- _Work instructions_:
Return exactly the span of lines that opens with the line containing "point to the winding tester → (358, 46)" and closes with the last line of the data, inclusive.

(Collection entries)
Segment Open
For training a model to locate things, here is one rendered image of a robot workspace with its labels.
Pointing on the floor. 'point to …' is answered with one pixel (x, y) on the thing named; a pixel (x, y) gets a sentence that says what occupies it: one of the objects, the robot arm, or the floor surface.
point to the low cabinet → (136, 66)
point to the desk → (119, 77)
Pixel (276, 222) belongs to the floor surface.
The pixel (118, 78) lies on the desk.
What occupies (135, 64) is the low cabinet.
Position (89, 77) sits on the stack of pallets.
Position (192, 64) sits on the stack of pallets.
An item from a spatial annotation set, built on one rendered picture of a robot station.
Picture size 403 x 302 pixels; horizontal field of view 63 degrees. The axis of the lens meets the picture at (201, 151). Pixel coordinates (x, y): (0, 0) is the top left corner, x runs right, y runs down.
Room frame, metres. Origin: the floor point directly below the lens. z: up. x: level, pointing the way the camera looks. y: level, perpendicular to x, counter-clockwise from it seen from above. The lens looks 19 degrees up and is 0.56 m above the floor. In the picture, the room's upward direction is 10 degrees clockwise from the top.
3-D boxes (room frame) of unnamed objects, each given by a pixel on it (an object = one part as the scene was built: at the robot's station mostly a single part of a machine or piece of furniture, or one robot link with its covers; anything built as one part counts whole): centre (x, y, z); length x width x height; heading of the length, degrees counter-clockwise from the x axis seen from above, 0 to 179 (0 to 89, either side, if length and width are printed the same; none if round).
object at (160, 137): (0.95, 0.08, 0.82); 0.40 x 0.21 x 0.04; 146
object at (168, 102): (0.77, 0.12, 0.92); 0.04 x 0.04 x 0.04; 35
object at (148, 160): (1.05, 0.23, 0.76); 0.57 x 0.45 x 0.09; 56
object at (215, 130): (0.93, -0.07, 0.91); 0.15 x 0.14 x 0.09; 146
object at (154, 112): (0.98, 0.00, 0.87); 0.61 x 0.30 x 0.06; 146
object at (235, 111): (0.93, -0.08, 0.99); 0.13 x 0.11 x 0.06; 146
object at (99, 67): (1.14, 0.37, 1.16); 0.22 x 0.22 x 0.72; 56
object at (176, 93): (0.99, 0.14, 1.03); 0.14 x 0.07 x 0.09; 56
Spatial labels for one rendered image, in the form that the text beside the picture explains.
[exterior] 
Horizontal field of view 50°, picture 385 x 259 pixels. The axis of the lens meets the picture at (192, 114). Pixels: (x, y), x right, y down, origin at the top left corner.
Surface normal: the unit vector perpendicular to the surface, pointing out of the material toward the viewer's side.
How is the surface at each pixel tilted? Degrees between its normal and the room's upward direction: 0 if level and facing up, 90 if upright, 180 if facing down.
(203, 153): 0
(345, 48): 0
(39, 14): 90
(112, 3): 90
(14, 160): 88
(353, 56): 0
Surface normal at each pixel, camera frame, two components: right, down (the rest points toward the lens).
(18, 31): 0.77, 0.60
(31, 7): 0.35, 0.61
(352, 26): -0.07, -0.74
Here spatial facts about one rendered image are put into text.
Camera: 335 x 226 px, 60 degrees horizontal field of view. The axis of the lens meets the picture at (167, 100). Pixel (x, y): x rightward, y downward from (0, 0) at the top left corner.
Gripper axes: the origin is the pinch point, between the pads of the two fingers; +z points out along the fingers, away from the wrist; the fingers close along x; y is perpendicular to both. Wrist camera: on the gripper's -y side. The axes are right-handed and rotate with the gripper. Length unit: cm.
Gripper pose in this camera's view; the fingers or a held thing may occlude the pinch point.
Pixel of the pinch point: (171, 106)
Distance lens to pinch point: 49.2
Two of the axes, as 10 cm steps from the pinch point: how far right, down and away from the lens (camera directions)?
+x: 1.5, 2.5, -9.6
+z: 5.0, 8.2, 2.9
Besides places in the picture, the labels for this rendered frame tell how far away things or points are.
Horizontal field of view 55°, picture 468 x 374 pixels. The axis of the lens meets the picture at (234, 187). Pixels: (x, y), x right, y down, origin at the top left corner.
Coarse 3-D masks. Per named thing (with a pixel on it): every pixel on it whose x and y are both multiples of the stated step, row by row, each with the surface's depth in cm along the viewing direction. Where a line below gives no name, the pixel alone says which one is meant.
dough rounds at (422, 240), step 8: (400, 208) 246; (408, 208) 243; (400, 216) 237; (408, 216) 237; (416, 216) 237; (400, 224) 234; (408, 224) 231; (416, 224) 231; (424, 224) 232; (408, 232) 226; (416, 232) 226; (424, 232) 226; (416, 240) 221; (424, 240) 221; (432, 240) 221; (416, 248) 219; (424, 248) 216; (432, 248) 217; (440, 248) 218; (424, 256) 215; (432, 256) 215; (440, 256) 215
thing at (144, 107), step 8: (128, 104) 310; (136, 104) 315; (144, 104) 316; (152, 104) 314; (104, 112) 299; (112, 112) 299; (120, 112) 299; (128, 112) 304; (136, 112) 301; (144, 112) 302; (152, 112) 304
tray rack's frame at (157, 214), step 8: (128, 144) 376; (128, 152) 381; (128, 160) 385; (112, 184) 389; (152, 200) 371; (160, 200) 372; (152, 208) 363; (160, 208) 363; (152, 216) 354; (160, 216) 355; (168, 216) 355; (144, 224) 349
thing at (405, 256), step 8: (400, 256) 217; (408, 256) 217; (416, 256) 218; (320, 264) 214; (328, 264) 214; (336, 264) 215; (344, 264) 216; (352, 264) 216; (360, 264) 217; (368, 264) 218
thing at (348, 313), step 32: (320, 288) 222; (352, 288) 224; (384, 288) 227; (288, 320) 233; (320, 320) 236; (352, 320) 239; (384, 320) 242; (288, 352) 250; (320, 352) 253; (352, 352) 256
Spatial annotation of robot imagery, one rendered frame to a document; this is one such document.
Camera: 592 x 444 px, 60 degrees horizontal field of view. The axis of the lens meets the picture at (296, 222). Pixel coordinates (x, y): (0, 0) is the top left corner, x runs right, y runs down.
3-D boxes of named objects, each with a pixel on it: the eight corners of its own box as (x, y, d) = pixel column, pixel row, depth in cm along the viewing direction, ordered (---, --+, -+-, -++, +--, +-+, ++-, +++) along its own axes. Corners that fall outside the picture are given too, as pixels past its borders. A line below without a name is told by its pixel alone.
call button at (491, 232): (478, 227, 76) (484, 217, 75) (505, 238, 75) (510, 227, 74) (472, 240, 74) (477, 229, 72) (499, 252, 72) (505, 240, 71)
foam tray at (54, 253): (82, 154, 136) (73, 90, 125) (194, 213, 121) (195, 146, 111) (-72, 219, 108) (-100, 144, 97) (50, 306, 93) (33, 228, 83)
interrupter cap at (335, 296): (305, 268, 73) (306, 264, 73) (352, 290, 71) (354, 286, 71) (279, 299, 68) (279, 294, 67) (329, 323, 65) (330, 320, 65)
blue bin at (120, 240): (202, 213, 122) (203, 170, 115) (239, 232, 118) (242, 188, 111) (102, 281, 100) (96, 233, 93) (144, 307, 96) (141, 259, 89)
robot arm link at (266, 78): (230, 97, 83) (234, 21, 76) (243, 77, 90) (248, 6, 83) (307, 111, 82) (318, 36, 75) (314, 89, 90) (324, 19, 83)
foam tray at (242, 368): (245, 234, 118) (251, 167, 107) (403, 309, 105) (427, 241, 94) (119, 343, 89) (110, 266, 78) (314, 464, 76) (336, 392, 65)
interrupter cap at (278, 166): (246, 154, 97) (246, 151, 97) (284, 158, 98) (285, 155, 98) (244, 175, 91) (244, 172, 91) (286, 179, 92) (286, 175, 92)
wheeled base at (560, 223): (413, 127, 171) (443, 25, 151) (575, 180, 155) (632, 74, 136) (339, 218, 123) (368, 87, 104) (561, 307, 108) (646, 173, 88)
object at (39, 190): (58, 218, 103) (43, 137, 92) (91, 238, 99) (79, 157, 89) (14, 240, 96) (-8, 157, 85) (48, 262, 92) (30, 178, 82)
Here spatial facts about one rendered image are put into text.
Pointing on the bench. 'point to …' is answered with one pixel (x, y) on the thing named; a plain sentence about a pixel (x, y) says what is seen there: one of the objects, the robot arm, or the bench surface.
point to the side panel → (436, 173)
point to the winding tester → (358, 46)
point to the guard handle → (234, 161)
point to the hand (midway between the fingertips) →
Segment Closed
- _Answer for this exercise_:
point to the winding tester → (358, 46)
point to the guard handle → (234, 161)
point to the hand (midway between the fingertips) →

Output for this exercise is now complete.